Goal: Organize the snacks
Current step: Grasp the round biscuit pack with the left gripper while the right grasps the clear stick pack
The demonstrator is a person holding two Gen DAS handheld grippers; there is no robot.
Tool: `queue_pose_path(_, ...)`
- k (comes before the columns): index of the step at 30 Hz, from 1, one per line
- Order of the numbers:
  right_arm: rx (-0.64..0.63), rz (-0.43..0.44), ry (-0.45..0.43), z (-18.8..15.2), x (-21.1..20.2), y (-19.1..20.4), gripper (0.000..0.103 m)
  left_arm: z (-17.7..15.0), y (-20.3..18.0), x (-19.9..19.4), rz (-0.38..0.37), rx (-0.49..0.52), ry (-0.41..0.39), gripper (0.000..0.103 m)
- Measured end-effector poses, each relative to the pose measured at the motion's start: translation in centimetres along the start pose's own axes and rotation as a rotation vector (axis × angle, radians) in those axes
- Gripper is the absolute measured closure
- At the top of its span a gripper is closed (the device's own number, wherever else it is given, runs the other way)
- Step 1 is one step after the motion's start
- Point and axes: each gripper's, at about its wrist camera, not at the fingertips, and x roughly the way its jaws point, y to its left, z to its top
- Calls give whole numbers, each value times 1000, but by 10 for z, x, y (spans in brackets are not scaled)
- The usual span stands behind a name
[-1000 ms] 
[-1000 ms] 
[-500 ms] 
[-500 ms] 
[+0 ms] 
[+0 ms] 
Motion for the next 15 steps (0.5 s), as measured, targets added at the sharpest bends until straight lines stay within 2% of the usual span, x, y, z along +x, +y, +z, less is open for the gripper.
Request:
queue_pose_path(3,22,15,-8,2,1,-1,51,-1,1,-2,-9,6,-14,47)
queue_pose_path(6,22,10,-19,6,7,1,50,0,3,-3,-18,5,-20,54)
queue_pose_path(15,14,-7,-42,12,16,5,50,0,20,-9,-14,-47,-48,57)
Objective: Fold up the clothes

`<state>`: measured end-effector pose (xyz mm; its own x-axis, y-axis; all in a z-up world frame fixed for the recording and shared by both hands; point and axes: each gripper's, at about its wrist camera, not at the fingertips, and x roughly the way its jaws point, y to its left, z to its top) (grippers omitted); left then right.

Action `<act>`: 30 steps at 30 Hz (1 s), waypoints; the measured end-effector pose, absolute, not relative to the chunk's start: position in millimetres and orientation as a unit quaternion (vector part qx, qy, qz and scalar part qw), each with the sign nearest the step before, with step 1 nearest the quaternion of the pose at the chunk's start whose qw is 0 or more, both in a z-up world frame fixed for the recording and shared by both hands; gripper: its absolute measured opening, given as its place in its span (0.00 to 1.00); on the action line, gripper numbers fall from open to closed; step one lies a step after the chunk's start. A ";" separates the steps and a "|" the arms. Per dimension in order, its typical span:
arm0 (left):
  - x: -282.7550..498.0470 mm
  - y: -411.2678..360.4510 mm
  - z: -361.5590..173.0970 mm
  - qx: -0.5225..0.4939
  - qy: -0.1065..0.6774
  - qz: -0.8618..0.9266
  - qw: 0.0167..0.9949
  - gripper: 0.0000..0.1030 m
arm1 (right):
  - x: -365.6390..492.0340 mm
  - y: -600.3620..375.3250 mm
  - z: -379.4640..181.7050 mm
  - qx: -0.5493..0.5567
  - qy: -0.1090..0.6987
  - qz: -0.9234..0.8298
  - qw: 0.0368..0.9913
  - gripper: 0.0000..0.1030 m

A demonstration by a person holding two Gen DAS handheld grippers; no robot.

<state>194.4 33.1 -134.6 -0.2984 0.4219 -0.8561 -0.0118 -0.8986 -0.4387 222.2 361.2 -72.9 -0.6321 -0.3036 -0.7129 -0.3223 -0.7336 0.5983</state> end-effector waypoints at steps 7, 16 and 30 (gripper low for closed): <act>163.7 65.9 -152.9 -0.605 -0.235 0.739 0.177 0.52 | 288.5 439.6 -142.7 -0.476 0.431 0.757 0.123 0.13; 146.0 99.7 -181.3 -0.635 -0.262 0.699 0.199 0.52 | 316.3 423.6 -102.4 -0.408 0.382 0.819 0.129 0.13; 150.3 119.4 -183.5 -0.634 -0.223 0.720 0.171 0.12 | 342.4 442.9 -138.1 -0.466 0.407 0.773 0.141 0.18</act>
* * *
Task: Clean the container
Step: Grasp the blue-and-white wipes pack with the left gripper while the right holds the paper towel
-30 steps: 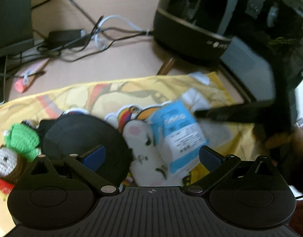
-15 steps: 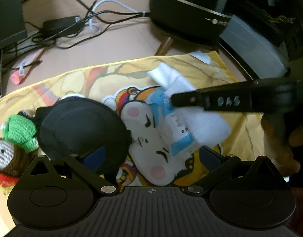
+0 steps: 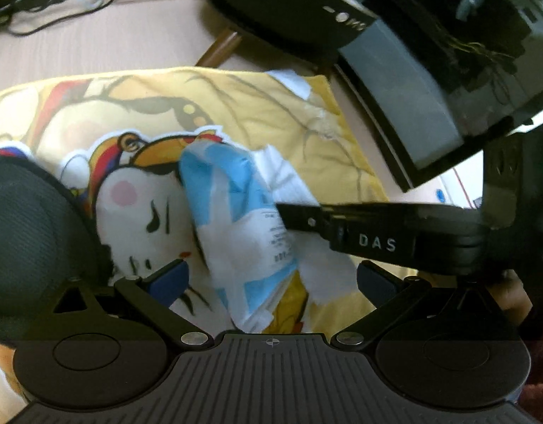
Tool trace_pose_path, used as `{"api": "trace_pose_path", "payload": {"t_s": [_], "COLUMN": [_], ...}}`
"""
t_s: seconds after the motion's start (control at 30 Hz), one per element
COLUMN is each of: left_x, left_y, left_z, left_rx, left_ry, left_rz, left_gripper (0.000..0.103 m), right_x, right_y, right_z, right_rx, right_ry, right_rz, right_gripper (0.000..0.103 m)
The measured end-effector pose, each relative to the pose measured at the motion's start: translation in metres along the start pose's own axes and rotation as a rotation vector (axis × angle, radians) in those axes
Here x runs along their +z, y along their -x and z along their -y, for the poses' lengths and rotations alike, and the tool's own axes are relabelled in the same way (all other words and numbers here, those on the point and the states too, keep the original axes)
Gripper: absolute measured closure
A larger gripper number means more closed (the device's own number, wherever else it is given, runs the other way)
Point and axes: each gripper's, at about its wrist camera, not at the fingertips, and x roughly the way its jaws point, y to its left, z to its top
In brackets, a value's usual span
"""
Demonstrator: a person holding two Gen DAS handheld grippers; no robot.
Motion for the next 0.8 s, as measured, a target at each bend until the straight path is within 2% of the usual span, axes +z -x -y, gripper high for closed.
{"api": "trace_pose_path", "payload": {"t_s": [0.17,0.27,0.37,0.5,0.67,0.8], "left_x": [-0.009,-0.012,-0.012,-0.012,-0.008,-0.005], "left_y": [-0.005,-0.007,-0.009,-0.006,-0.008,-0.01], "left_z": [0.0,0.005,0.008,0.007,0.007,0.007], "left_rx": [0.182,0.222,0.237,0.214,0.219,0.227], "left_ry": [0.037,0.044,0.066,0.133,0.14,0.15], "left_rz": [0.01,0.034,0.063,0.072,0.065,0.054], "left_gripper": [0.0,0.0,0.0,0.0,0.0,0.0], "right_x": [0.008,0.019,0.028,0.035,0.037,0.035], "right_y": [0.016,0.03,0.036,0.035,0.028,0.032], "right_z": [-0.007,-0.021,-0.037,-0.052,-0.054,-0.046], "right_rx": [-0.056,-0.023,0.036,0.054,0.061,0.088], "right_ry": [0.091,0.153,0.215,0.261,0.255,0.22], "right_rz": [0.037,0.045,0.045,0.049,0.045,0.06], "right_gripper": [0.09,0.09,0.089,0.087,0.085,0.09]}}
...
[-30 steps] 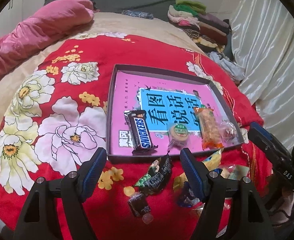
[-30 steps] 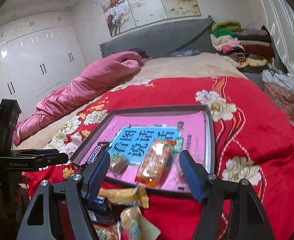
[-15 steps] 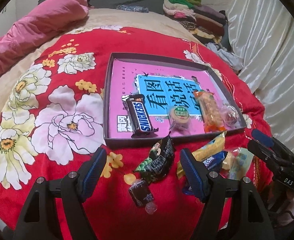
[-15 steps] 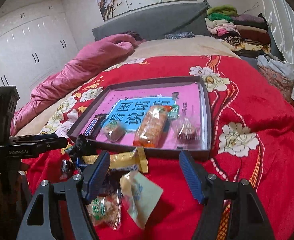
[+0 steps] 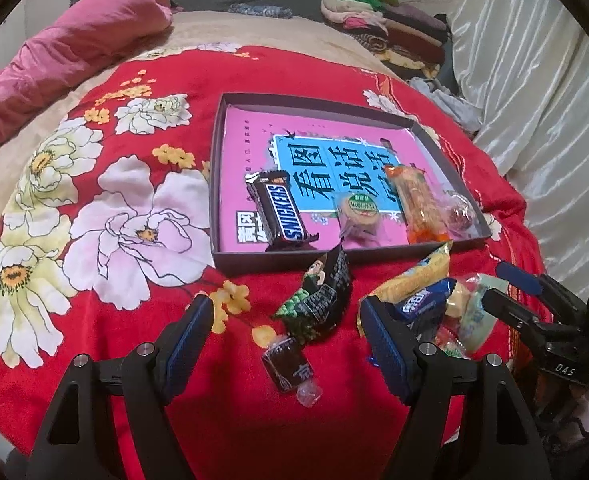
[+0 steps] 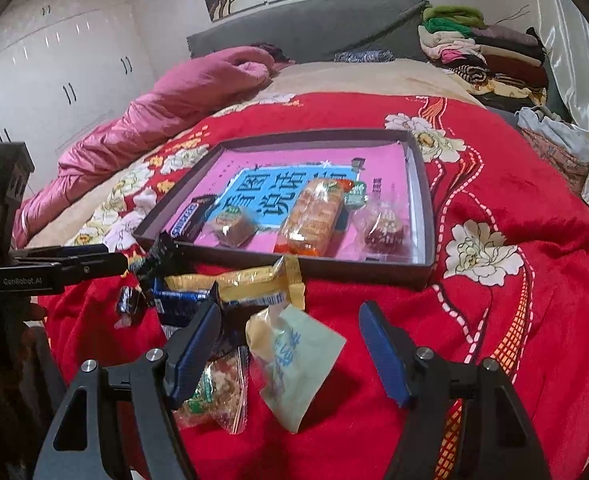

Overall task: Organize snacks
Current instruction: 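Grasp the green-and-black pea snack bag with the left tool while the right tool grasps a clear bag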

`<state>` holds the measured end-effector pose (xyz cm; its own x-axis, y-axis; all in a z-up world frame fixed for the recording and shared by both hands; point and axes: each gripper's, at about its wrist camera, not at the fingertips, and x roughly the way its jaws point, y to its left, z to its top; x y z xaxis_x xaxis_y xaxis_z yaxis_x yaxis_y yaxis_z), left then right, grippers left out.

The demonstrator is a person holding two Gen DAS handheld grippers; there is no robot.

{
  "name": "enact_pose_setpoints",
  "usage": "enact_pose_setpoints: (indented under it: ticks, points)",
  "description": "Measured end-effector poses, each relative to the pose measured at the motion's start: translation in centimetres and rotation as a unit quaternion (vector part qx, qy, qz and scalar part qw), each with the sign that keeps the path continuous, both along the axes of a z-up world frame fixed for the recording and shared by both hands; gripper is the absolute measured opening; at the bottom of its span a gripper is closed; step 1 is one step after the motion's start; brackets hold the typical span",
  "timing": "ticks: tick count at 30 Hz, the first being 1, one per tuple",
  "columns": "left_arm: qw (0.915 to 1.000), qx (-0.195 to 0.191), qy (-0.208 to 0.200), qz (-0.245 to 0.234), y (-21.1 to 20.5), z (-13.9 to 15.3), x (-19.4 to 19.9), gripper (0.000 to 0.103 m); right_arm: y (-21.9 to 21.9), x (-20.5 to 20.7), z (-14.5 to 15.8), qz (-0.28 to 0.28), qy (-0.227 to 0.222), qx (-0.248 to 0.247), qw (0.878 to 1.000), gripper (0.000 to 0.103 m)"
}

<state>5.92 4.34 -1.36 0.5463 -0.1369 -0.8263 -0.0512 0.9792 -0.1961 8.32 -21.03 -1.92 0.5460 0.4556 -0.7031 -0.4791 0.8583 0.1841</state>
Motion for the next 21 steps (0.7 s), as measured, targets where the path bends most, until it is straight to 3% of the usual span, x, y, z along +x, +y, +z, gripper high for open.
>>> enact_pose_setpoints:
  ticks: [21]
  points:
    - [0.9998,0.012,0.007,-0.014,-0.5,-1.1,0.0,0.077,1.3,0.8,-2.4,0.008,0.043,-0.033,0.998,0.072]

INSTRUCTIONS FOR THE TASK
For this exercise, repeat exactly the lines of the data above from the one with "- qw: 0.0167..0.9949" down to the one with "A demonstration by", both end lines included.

OUTPUT OF THE EXERCISE
  - qw: 0.0167..0.9949
  - gripper: 0.0000..0.1030 m
arm1 (right):
  - x: -365.6390..492.0340 mm
  - y: -600.3620..375.3250 mm
  - z: -379.4640..181.7050 mm
  - qx: -0.5493..0.5567
  - qy: -0.1090..0.6987
  - qz: -0.9234..0.8298
  - qw: 0.0368..0.9913
  - gripper: 0.0000..0.1030 m

A demonstration by a person holding two Gen DAS handheld grippers; no robot.

Work on the exercise is now concluded.